### [EXERCISE INSTRUCTIONS]
Each entry that appears below should be restated exactly as it is.
[DATA TO PROCESS — start]
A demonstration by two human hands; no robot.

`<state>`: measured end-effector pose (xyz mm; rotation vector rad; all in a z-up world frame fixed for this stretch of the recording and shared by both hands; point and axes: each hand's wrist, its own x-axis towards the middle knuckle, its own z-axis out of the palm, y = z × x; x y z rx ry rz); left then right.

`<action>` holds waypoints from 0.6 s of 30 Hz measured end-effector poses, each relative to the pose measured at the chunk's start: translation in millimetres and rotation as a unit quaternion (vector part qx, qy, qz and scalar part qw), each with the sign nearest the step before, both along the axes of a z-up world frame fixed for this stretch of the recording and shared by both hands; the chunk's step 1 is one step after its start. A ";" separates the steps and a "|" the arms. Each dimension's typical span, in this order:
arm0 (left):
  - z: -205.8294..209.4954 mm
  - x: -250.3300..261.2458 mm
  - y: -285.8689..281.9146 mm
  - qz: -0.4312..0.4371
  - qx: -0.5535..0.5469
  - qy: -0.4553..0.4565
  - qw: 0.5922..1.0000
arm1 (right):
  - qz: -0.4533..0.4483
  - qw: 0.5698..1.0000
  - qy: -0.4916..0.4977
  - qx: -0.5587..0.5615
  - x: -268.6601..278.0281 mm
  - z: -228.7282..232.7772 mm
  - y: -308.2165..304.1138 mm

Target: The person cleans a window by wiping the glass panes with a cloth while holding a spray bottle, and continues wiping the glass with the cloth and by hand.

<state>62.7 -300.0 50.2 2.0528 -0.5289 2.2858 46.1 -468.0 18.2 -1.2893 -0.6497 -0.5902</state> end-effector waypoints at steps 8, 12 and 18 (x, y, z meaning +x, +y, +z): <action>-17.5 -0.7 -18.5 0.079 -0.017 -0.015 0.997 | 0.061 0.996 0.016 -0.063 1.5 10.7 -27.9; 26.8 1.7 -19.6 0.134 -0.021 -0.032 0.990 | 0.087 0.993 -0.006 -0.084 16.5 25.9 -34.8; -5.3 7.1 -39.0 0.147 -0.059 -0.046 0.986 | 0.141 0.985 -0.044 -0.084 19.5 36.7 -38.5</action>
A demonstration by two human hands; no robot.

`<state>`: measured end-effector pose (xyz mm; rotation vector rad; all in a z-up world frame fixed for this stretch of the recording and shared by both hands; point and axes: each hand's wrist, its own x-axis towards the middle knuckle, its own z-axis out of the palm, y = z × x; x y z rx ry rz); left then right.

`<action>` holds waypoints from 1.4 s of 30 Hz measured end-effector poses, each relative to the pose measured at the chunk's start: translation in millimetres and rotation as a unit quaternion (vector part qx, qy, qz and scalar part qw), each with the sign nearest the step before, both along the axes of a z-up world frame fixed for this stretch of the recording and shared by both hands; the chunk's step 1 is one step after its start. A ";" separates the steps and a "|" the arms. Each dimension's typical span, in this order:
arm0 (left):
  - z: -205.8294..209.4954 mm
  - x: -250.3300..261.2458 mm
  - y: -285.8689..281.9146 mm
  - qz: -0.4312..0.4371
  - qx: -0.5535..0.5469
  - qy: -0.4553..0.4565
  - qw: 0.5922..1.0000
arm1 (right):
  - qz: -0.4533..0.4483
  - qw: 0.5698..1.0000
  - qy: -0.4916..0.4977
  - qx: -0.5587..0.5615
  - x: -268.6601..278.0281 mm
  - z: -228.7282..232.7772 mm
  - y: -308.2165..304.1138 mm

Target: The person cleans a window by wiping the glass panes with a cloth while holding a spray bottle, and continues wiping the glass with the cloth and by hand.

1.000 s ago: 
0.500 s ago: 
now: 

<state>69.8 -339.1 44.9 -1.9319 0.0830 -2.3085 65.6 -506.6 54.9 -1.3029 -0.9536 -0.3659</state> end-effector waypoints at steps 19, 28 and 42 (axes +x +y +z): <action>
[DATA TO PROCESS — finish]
### [SOLVED EXERCISE]
A demonstration by two human hands; no robot.

`<state>`: measured end-effector pose (xyz mm; rotation vector rad; all in a z-up world frame fixed for this stretch of the recording and shared by both hands; point and axes: each hand's wrist, its own x-axis towards the middle knuckle, its own z-axis out of the palm, y = z × x; x y z rx ry rz); left then right.

`<action>` holds waypoints from 0.6 s of 30 Hz measured end-effector poses, each relative to the pose measured at the chunk's start: translation in millimetres and rotation as a unit quaternion (vector part qx, qy, qz and scalar part qw), each with the sign nearest the step before, both along the axes of a z-up world frame fixed for this stretch of the recording and shared by both hands; the chunk's step 1 is one step after its start. A ";" separates the steps and a "|" the arms. Each dimension's typical span, in this order:
arm0 (left):
  - z: -205.8294..209.4954 mm
  - x: -250.3300..261.2458 mm
  - y: -285.8689..281.9146 mm
  - qz: -0.4312..0.4371
  - qx: -0.5535..0.5469
  - qy: -0.4553..0.4565
  - qw: 0.5922..1.0000
arm1 (right):
  - qz: -0.4533..0.4483
  - qw: 0.5698..1.0000
  - qy: -0.4916..0.4977
  - qx: -0.5587..0.5615
  - x: -268.6601..278.0281 mm
  - z: -228.7282..232.7772 mm
  - y: -308.2165..304.1138 mm

Target: The person cleans a window by wiping the glass panes with a cloth while holding a spray bottle, and continues wiping the glass with the cloth and by hand.

<state>62.7 -300.0 50.2 2.0528 -0.5289 2.2858 46.1 -468.0 18.2 -1.2893 -0.6497 -0.5902</state> end-effector waypoints at steps 8, 12 and 18 (x, y, z meaning +x, +y, +z): <action>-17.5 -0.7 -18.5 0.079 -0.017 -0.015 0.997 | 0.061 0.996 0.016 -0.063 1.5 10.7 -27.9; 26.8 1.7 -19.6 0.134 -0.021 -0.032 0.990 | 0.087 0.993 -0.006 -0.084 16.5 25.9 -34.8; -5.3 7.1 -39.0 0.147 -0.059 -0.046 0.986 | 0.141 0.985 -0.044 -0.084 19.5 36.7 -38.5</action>
A demonstration by two human hands; no robot.

`<state>`: measured end-effector pose (xyz mm; rotation vector rad; all in a z-up world frame fixed for this stretch of the recording and shared by both hands; point and axes: each hand's wrist, its own x-axis towards the middle knuckle, its own z-axis out of the palm, y = z × x; x y z rx ry rz); left then right.

`<action>` holds waypoints from 1.4 s of 30 Hz measured end-effector poses, each relative to the pose measured at the chunk's start: translation in millimetres and rotation as a unit quaternion (vector part qx, qy, qz and scalar part qw), each with the sign nearest the step before, both along the axes of a z-up world frame fixed for this stretch of the recording and shared by both hands; the chunk's step 1 is one step after its start. A ";" separates the steps and a "|" the arms. Each dimension's typical span, in this order:
arm0 (left):
  - z: -205.8294..209.4954 mm
  - x: -250.3300..261.2458 mm
  - y: -285.8689..281.9146 mm
  - qz: -0.4312..0.4371
  - qx: -0.5535..0.5469
  - qy: -0.4553..0.4565
  - qw: 0.5922..1.0000
arm1 (right):
  - qz: -0.4533..0.4483
  - qw: 0.5698..1.0000
  - qy: -0.4916..0.4977
  - qx: -0.5587..0.5615
  - x: -268.6601..278.0281 mm
  - z: -228.7282..232.7772 mm
  - y: -308.2165..304.1138 mm

Target: The person cleans a window by wiping the glass panes with a cloth while holding a spray bottle, and continues wiping the glass with the cloth and by hand.

1.000 s ago: 
0.500 s ago: 
now: 

<state>69.8 -339.1 44.9 -1.9319 0.0830 -2.3085 65.6 -506.6 54.9 -1.3029 -0.9536 -0.3659</state> end-effector waypoints at steps 19, 28 and 42 (axes +x +y +z): <action>

That is the complete output for this exercise.